The Strait, which separates Singapore from Malaysia, is impossibly full of massive ships. It’s the busiest trade route in the world. Naturally, there’s more piracy – another crime of desperation that can yield the Singaporean death penalty – in the Strait than anywhere else in the world, including the infamously pirate-infested trade routes that pass Somalia. Closer to home, there’s a swelling human trafficking trade, often patronized by the American military. We’re told at length before every port call to eschew soliciting prostitutes, a practice that comes with dire consequences if you’re caught. Still, one of my longboarding compatriots dipped into a massage parlor for an hour while the other and I drank beer and felt uncomfortable about the situation until our prodigal friend returned with a smile.

But the meat of Singapore’s opaque, illicit substrata are more fundamentally economic and environmental. This elaborate, shining city-state consumes at breathtaking pace. The Factbook says Singapore imports the 15th largest amount of crude oil in the world, at more than 830,000 barrels every day (compared with more than eight million for the United States, which is the world’s largest importer). This is notable, considering Singapore has only the world’s 114th largest population. Some materials that help put Singapore at the forefront of world exports come from toxic mining operations and manufacturing processes that harm global citizens in distant lands who haven’t the means to defend themselves against neoliberalism. Public officials here are obsessed with encroaching on an ocean that threatens to inundate its low-lying terrain. Subramanian wrote a third of the land is lower than 16 feet above sea level.
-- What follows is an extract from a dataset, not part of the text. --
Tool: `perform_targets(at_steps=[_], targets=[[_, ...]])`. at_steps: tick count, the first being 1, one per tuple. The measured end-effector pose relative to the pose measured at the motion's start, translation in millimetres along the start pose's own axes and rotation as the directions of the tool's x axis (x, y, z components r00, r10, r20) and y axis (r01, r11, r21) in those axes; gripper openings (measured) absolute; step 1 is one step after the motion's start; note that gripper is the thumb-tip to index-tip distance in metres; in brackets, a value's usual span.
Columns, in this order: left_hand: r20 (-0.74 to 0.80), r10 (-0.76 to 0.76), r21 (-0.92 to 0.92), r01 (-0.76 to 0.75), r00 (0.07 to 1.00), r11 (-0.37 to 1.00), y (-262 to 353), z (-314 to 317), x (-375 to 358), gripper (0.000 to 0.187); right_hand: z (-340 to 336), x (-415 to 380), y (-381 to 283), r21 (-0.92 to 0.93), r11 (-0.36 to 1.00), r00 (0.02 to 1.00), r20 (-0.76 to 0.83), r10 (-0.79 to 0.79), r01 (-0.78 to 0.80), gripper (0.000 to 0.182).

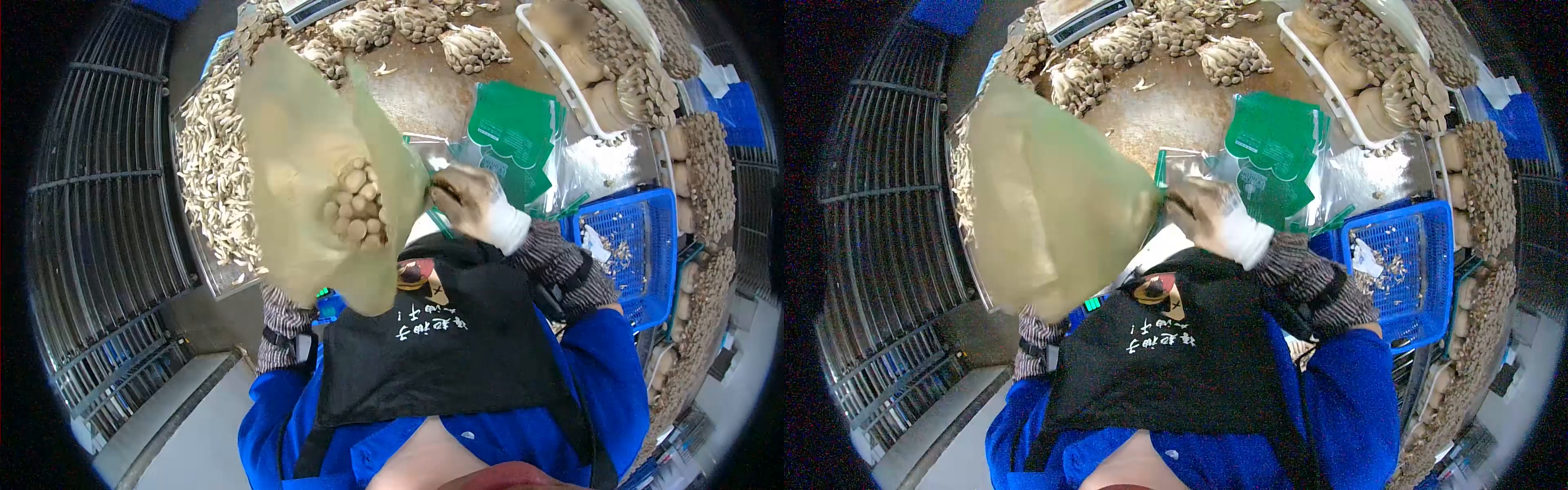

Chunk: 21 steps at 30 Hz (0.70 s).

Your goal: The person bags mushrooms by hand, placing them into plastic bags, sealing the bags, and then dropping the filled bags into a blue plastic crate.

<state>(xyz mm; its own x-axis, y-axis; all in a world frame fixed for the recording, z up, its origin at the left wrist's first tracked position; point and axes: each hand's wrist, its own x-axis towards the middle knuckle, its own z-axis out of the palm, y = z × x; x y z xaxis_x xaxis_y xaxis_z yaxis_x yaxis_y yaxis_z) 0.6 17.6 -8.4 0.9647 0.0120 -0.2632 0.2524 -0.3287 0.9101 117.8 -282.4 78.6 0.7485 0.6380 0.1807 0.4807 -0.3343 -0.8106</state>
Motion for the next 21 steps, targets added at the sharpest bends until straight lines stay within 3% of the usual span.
perform_targets(at_steps=[7, 9, 10, 11, 13, 14, 15, 16, 17, 19, 20, 21], targets=[[-0.017, 0.058, -0.233, -0.060, 0.998, 0.971, 27.0, 21.9, 1.6, 0.039, -16.4, -0.1, -19.7, -0.009, 0.999, 0.999, -0.021, -0.045, 0.045, 0.013], [-0.037, 0.065, -0.357, -0.074, 0.997, 0.931, 27.9, 41.0, 4.0, 0.038, -6.4, -6.2, -14.8, 0.120, 0.993, 1.000, -0.015, 0.003, -0.001, 0.013], [-0.052, 0.077, -0.427, -0.092, 0.996, 0.900, 32.1, 47.9, -3.9, 0.038, -4.6, -11.3, -14.9, 0.120, 0.990, 0.997, -0.047, -0.067, 0.072, 0.013], [-0.064, 0.079, -0.482, -0.100, 0.995, 0.871, 33.6, 54.9, -6.1, 0.038, -2.2, -21.4, -17.2, 0.151, 0.987, 0.998, -0.025, 0.059, -0.055, 0.014], [-0.098, 0.067, -0.549, -0.110, 0.993, 0.828, 32.2, 62.4, -9.1, 0.038, 10.5, -25.1, 3.2, 0.008, 0.981, 0.971, -0.144, -0.189, 0.192, 0.031], [-0.113, 0.067, -0.554, -0.119, 0.991, 0.824, 35.6, 63.4, -9.6, 0.038, 24.6, -32.3, 11.5, 0.010, 0.982, 0.973, -0.138, -0.186, 0.189, 0.031], [-0.139, 0.066, -0.556, -0.133, 0.988, 0.820, 37.1, 62.6, -10.0, 0.038, 41.0, -38.1, 19.4, 0.495, 0.868, 0.992, -0.077, 0.098, -0.047, 0.043], [-0.164, 0.058, -0.548, -0.140, 0.985, 0.825, 40.7, 58.9, -13.3, 0.038, 47.3, -39.4, 17.3, 0.832, 0.488, 0.942, 0.114, 0.315, -0.264, 0.054], [-0.201, 0.051, -0.529, -0.152, 0.978, 0.835, 40.9, 58.2, -14.4, 0.037, 46.2, -43.2, 14.3, 0.830, 0.488, 0.943, 0.122, 0.311, -0.268, 0.054], [-0.255, 0.015, -0.377, -0.114, 0.967, 0.919, 51.9, 49.3, -21.0, 0.037, 36.3, -38.7, -1.9, 0.855, 0.434, 0.946, 0.176, 0.272, -0.284, 0.077], [-0.221, -0.010, -0.033, 0.003, 0.975, 0.999, 75.2, 39.1, -26.3, 0.035, 49.8, -53.6, 33.7, 0.822, 0.508, 0.966, 0.216, 0.140, -0.258, 0.089], [-0.238, -0.020, -0.043, 0.010, 0.971, 0.999, 69.6, 41.7, -25.0, 0.035, 51.4, -59.3, 45.4, 0.821, 0.497, 0.960, 0.239, 0.148, -0.281, 0.088]])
The Singaporean government has affixed a concerted effort – which other low-lying cities are sure to emulate – to keep the city afloat as global warming raises the sea level. It is building creative locks and dams, reclaiming land from the sea, a nearly two-century project, initiated by the British and continued by the Republic of Singapore, that grows more urgent year by warming year. Subramanian, whose story focused on the island’s efforts to stay afloat in rising seas, noted that the biggest worry of Singaporean officials is maintaining the size of the island.

Singapore seemed, like the United States, quite intent on bettering the lives of its own. I think Singapore does a better job of it. But that’s not really the point. The point is locating the threshold where bettering the living standard for people who already have an excellent living standard is no longer excusable. Where is the moral tipping point at which a country can no longer support the industries that create utopia at home and cause havoc abroad? Within the capitalist market economy on which the world turns, it’s at the top of the infant survival rate. And it’s only a matter of physics and time before Singapore’s growth becomes untenable. Wrote Subramanian:

But the desire to reclaim never-ending shelves of land, farther and farther into the sea, will inevitably be outfoxed by physics. On a whiteboard, [Assistant Chief Executive of the Jurong Town Corporation David] Tan drew me a diagram of the process: first, building a wall in the water, reaching all the way down into the seabed; next, draining the water behind the wall and replacing it with infill. As the ocean grows less shallow, it becomes harder and harder to build the wall, to stabilize the infill, to protect it all from collapse. “We’re already reclaiming in water that is 20 meters deep,” Tan said. “Maybe it would be viable to reclaim in 30 meters, if land prices go up. But 40 and 50 meters would be very difficult. It’s physically difficult and economically unviable.”